> _Problem to solve_
Print the data below exactly, but only the lines from the one containing "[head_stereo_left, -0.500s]" down to the one containing "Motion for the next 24", inclusive.

•••

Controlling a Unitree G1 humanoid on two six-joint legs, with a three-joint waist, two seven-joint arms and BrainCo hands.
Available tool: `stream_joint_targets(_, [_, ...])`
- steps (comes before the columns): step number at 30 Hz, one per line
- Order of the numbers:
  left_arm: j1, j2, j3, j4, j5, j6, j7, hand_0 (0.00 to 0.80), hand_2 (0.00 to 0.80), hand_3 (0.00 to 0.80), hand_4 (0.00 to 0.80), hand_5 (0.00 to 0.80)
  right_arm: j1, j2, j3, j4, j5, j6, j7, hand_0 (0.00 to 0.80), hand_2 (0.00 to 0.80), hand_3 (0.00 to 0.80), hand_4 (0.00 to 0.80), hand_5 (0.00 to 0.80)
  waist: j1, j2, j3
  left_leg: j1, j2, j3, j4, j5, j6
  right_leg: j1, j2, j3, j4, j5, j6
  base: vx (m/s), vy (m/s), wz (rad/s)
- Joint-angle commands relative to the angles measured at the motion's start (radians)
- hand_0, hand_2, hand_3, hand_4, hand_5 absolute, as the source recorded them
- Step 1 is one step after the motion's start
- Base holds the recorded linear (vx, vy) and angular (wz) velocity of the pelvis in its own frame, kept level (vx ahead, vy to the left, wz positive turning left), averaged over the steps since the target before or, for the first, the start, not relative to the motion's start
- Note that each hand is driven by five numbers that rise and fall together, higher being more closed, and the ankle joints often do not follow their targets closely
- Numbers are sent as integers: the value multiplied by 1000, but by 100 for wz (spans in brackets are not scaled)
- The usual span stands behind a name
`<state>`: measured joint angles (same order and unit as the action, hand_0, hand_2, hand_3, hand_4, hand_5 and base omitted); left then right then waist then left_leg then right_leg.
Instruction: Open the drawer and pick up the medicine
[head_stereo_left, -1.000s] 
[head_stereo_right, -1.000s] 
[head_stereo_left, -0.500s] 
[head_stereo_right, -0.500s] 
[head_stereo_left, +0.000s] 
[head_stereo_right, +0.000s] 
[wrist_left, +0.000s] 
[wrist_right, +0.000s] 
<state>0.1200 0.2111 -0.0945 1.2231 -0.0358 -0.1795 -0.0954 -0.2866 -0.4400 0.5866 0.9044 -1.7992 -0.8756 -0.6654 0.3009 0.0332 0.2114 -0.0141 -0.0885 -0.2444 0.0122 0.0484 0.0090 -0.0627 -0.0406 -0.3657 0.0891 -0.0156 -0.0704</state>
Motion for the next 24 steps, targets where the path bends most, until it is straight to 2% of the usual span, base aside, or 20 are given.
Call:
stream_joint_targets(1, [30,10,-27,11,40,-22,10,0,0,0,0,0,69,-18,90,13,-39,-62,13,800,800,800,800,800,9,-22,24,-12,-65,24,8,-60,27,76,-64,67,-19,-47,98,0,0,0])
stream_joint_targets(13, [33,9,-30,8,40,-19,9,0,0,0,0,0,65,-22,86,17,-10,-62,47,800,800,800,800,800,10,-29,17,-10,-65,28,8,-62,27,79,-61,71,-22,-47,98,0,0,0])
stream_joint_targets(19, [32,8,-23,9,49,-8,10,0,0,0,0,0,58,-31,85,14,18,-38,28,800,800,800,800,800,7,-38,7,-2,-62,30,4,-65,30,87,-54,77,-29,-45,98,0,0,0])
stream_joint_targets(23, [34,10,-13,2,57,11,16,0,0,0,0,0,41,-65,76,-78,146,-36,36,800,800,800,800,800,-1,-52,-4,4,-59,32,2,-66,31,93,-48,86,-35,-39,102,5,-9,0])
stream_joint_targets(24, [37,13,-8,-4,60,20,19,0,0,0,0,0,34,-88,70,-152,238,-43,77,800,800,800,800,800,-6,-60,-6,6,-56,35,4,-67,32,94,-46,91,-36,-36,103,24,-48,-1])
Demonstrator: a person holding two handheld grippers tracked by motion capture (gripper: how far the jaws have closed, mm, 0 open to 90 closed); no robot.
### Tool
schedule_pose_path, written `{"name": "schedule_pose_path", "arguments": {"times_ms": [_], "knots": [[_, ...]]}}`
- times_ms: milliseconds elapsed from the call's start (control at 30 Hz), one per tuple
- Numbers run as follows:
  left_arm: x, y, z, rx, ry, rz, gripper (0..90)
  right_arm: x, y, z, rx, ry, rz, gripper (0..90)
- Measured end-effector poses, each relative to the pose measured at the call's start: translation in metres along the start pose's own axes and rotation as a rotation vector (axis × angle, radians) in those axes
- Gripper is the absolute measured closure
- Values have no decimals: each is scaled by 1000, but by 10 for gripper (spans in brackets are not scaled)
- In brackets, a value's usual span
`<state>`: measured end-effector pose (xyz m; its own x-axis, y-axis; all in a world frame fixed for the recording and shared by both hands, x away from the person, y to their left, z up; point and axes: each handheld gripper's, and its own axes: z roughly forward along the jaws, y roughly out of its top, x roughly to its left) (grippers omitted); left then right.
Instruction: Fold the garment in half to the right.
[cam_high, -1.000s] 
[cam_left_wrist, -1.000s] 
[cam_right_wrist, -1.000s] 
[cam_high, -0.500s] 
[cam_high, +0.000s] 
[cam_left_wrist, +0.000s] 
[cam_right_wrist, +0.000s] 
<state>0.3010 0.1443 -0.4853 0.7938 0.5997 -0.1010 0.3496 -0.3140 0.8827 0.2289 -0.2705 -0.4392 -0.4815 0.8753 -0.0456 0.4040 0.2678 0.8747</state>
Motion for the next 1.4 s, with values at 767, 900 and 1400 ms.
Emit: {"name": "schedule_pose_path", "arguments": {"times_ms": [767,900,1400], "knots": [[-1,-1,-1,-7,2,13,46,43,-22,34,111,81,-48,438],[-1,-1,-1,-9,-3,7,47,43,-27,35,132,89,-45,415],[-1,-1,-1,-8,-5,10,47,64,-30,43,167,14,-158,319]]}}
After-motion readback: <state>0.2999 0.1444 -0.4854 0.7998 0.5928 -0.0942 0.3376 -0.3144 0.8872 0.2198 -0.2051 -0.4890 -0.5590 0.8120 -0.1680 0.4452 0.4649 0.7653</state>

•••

> _Exercise output_
[head_stereo_left, -0.500s] 
[head_stereo_right, -0.500s] 
[head_stereo_left, +0.000s] 
[head_stereo_right, +0.000s] 
[wrist_left, +0.000s] 
[wrist_right, +0.000s] 
<state>0.1200 0.2111 -0.0945 1.2231 -0.0358 -0.1795 -0.0954 -0.2866 -0.4400 0.5866 0.9044 -1.7992 -0.8756 -0.6654 0.3009 0.0332 0.2114 -0.0141 -0.0885 -0.2444 0.0122 0.0484 0.0090 -0.0627 -0.0406 -0.3657 0.0891 -0.0156 -0.0704</state>
Motion for the next 24 steps, targets where the path bends most, until it is straight to 2% of the usual span, base aside, or 20 are given.

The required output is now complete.